**Records for processing**

++++

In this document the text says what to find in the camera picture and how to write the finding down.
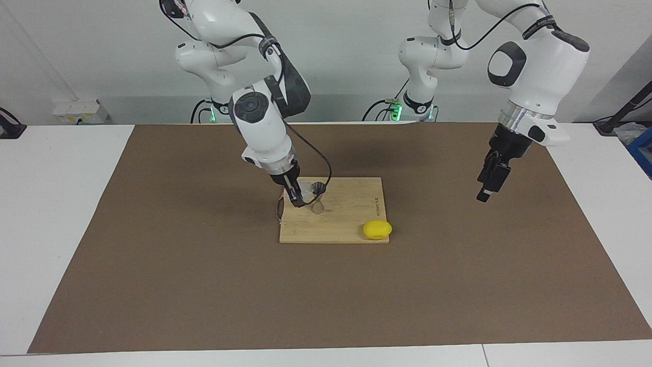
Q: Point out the yellow lemon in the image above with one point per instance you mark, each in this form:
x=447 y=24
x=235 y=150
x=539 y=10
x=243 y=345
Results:
x=377 y=230

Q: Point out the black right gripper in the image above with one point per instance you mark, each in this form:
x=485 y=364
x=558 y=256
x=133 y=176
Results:
x=285 y=178

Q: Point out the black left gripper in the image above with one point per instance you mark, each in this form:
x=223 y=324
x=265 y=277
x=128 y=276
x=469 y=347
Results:
x=512 y=145

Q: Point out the white wall socket box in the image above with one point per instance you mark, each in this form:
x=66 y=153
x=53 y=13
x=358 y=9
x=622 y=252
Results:
x=79 y=111

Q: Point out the black stand pole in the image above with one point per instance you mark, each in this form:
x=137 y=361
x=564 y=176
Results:
x=624 y=109

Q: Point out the steel double jigger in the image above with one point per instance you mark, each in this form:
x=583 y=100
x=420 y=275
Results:
x=318 y=206

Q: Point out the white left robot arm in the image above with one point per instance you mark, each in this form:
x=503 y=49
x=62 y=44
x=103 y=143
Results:
x=540 y=66

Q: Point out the black clamp base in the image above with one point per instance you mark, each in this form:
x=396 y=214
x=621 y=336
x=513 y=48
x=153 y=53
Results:
x=10 y=130

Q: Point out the brown table mat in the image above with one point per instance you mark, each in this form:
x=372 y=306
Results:
x=204 y=295

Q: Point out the blue box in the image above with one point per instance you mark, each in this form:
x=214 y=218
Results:
x=643 y=150

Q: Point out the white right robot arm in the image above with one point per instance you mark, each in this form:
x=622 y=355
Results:
x=260 y=127

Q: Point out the bamboo cutting board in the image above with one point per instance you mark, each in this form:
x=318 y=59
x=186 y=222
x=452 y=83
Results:
x=346 y=219

++++

Report each line of the listing above that uses the word "white".

Q: Point out the white wall socket box in the image above with one point per instance you mark, each in this form:
Q: Point out the white left robot arm in the image above with one point per instance you mark, each in this form:
Q: Point out the white right robot arm in the image above with one point per instance you mark, each in this form:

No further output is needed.